I meant, borrowing your words, are you consumed with a driving ambition or devotion to achieving the uttermost limits of what you could achieve or become, utilizing the maximum of your potential to impact the world? Are you always striving for something you don’t have; wishing to be more than you are in every possible sense of the word… including the efficacy with which you strive for more?
Not as much as I should be.
And if so, what are you doing about it?
1) Completely overhauling my professional capacity and career-path. In the last two years I’ve changed tracks to the point where my income has doubled year-over-year from that point, and am set to another ‘doubling’.

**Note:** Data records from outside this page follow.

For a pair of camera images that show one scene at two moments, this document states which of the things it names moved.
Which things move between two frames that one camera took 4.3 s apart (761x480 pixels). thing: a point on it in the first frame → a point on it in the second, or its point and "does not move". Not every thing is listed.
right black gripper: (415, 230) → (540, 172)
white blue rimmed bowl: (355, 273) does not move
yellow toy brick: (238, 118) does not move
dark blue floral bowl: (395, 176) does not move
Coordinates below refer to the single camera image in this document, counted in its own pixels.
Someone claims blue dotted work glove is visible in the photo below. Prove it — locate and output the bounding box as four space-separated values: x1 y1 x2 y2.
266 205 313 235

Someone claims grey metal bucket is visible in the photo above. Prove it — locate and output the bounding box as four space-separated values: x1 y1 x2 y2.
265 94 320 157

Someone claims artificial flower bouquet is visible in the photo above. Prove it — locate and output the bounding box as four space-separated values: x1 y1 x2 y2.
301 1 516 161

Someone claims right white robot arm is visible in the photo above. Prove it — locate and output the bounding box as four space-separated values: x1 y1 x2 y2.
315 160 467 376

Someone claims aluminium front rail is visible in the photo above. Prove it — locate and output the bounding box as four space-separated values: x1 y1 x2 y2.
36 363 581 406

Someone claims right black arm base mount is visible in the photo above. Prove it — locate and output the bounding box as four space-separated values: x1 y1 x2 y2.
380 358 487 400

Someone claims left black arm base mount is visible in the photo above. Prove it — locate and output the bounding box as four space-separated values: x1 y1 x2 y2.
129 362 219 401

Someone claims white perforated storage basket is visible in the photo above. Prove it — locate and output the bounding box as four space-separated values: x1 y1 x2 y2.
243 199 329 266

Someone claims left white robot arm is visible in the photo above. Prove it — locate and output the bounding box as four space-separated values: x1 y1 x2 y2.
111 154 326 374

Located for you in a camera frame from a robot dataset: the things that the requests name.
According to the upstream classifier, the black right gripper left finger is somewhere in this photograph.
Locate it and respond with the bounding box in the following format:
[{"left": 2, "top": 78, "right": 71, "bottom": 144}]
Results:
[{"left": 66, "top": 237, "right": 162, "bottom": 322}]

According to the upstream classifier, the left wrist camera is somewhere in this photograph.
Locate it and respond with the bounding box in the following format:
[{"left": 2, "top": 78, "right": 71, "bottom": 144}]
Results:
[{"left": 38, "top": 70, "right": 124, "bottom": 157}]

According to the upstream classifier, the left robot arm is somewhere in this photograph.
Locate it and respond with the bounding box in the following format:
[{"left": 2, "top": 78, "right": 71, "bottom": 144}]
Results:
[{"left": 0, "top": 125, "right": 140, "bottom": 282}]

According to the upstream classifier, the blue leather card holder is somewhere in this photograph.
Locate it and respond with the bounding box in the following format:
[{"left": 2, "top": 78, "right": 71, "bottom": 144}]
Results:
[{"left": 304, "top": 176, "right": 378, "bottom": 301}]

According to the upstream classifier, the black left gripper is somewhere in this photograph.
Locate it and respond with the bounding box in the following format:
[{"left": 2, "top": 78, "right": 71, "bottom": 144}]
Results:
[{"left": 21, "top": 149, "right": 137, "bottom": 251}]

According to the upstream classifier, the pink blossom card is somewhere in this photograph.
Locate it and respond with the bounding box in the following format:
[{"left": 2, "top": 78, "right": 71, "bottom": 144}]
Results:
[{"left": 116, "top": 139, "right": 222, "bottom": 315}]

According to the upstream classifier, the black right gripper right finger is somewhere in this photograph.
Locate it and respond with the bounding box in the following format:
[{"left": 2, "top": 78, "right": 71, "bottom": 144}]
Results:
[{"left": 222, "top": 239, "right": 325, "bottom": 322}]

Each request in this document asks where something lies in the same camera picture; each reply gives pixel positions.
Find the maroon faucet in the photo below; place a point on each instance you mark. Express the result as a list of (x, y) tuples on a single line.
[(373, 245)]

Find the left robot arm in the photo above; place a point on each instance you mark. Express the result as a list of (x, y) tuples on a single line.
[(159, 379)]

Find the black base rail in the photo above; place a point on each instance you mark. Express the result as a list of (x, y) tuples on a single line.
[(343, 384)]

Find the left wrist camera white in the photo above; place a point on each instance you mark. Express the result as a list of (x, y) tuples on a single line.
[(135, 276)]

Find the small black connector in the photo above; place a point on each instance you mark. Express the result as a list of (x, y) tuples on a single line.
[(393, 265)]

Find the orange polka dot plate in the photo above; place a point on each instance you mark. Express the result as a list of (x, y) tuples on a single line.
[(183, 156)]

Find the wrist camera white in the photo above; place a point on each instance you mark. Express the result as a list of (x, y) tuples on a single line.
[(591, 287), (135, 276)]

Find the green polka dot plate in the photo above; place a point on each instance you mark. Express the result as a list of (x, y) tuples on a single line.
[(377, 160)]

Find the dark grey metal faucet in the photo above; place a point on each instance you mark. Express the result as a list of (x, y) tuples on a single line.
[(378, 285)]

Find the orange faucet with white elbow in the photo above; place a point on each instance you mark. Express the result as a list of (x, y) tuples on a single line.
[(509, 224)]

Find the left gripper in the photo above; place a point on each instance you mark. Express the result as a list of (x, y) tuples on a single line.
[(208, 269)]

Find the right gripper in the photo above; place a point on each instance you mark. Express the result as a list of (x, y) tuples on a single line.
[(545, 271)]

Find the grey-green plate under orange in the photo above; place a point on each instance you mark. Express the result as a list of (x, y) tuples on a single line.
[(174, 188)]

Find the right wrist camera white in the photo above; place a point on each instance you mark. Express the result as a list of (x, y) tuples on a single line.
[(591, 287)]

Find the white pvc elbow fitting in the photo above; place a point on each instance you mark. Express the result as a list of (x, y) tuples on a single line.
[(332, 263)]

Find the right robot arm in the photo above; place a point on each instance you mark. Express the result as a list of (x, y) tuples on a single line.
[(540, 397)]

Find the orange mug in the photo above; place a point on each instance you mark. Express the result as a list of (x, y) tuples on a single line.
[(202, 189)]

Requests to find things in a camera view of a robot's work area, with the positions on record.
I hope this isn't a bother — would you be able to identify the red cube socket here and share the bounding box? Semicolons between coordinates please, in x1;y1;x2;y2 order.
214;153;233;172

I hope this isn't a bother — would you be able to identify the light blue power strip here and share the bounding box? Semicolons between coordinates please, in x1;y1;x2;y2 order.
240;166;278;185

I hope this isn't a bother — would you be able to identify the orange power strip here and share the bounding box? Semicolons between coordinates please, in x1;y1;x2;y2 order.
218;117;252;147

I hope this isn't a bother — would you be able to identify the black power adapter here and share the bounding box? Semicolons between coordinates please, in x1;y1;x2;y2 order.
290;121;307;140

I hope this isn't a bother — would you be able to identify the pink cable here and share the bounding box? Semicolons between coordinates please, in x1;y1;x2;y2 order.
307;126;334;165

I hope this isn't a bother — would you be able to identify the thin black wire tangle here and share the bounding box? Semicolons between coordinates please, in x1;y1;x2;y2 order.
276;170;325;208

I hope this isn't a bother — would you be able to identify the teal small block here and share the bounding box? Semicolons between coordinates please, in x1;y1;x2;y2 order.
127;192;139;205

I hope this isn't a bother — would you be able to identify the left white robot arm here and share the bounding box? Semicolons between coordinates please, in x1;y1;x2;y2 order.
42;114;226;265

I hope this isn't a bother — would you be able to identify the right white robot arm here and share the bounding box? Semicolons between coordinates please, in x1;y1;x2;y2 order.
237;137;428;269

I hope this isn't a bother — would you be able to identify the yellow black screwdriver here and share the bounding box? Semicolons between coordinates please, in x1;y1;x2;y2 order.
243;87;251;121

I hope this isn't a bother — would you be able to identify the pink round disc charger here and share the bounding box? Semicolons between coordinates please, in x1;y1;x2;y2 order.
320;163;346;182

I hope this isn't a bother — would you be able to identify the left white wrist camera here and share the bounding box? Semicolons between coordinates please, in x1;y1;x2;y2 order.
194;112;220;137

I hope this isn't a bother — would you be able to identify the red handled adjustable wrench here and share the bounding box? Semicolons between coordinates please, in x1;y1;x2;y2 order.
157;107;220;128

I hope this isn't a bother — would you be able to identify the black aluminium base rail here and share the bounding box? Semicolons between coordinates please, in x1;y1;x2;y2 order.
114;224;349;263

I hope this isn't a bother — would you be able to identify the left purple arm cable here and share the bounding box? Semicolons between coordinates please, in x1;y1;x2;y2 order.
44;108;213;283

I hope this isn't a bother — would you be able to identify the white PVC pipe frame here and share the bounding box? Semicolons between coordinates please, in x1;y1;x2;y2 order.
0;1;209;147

2) I am systematically seeking out those areas where I am most deficient and am seeking means to bypass, exploit, or otherwise mitigate or account for those deficiencies. I have had setbacks and failures across the board, but I do not allow them to stop me. I have had a total collapse of my professional, personal, social, and romantic lives/livelihoods on more than one occassion, and in each instance I’ve “dusted myself off and picked back up again” as it were. I’m currently working on how to rebuild my social life (as it is utterly lacking) but I suspect that once my fiscal situation becomes stabilized at the newly higher point I’ll have more attentional reserves available to dedicate to this. Another area I am constantly lacking in since my teen years is my physical excellence and dietary habits. I don’t have the cognitive/attentional reserves to address the exercise regimen just yet, but that’s coming. The diet I also am working on; exposing myself to new foods and food combinations in order to expand my pallatte (as an autist this is an exceptional challenge for me in ways that are non-obvious.)
None of these things are, to be quite frank, particularly pleasant. I typically can’t stand people for example; and though I have been told time and again I make an “excellent” host/guest/conversationalist/party-goer… it’s physically exhausting to me (this is related to cognitive deficiencies on my part; I am unable to ‘filter’ out things and must consciously assign attentional levels to all things around me—try staying perfectly alert in complex settings for, say, an hour or two and you’ll get why being around groups of people is exhausting to me.). Despite this I have raised that as a priority on my regimen because being able to cause compliance in people without their perceiving it as duress is useful. This is also why I’ve been teaching myself how to code; and why I also pay attention to any manner of topics.
I could keep going down the list, but that about summarizes it.
This is nonsensical. Do we always conform to patterns merely because they’re the patterns we always adhered to, unquestioningly? The question is being asked now.
If there is no decent answer—then what justifies this article?